TASK PROMPT:
Retype the data below verbatim; pictures do not belong in the copy.

GIVEN DATA:
■ ■ ■

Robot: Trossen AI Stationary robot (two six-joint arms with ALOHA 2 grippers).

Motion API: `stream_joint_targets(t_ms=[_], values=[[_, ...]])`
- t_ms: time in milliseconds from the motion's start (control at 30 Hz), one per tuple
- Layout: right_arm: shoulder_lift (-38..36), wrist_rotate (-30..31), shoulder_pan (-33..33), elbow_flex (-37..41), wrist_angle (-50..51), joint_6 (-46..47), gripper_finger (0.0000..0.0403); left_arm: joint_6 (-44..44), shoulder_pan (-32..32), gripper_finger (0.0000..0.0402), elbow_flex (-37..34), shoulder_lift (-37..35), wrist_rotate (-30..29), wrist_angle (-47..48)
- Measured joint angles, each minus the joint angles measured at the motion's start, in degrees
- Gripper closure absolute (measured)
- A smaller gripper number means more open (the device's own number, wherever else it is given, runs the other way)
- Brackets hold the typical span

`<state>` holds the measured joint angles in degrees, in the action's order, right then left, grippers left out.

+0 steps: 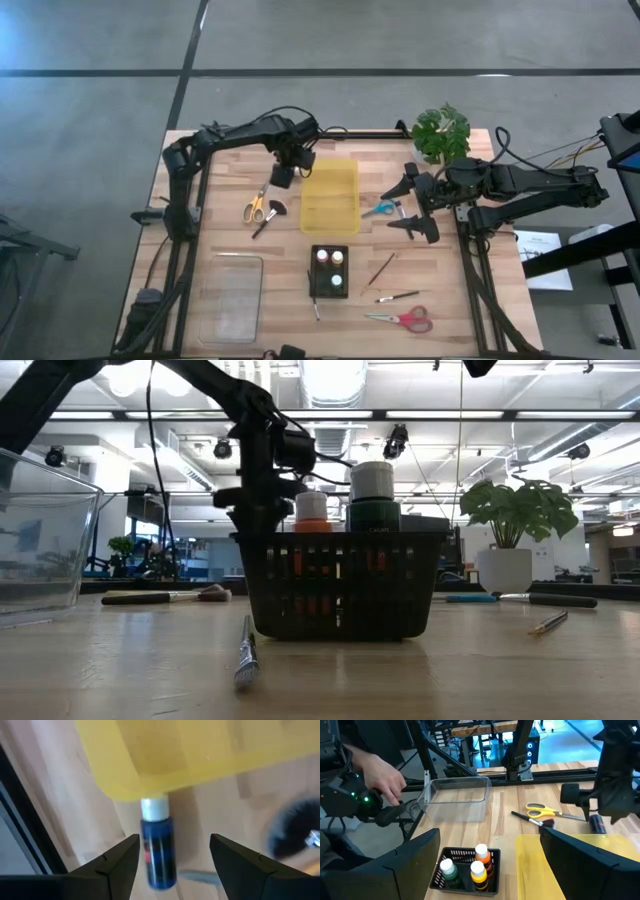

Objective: Pick & Place Paint Supplies
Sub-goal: Put the purple paint bottle into the black bin

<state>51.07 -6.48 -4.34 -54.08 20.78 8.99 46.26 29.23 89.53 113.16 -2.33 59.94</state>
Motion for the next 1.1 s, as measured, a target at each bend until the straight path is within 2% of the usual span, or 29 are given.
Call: stream_joint_targets(t_ms=[233,600,800,1100], values=[[0.0,0.0,0.0,0.0,0.0,-0.2,0.0060,0.3,0.6,0.0154,-1.7,0.1,0.2,-7.2],[0.0,0.0,0.0,0.0,0.0,-0.1,0.0060,1.7,2.6,0.0154,-1.7,2.4,0.1,-8.9],[0.0,0.0,0.0,0.0,0.1,0.0,0.0060,1.3,2.6,0.0154,-1.7,5.5,2.9,-7.1],[0.0,0.0,0.0,0.0,0.5,0.0,0.0060,0.5,2.4,0.0158,-1.8,8.8,4.0,-6.5]])
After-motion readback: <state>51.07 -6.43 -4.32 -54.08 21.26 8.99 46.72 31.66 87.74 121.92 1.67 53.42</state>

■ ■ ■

REPLY TO THE TASK:
Robot: Trossen AI Stationary robot (two six-joint arms with ALOHA 2 grippers).

Motion API: `stream_joint_targets(t_ms=[_], values=[[_, ...]])`
- t_ms: time in milliseconds from the motion's start (control at 30 Hz), one per tuple
- Layout: right_arm: shoulder_lift (-38..36), wrist_rotate (-30..31), shoulder_pan (-33..33), elbow_flex (-37..41), wrist_angle (-50..51), joint_6 (-46..47), gripper_finger (0.0000..0.0403); left_arm: joint_6 (-44..44), shoulder_pan (-32..32), gripper_finger (0.0000..0.0402), elbow_flex (-37..34), shoulder_lift (-37..35), wrist_rotate (-30..29), wrist_angle (-47..48)
- Measured joint angles, each minus the joint angles measured at the motion's start, in degrees
- Gripper closure absolute (measured)
- A smaller gripper number means more open (the device's own number, wherever else it is given, runs the other way)
- Brackets hold the typical span

`<state>` holds the measured joint angles in degrees, in the action's order, right then left, grippers left out.

+0 steps: 

Objective: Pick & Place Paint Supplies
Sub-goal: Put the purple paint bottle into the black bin

<state>51.07 -6.48 -4.34 -54.08 20.78 8.99 46.26 29.23 89.53 113.16 -2.33 59.94</state>
Motion for the next 1.1 s, as measured, a target at each bend until the straight path is within 2% of the usual span, or 29 are given.
Call: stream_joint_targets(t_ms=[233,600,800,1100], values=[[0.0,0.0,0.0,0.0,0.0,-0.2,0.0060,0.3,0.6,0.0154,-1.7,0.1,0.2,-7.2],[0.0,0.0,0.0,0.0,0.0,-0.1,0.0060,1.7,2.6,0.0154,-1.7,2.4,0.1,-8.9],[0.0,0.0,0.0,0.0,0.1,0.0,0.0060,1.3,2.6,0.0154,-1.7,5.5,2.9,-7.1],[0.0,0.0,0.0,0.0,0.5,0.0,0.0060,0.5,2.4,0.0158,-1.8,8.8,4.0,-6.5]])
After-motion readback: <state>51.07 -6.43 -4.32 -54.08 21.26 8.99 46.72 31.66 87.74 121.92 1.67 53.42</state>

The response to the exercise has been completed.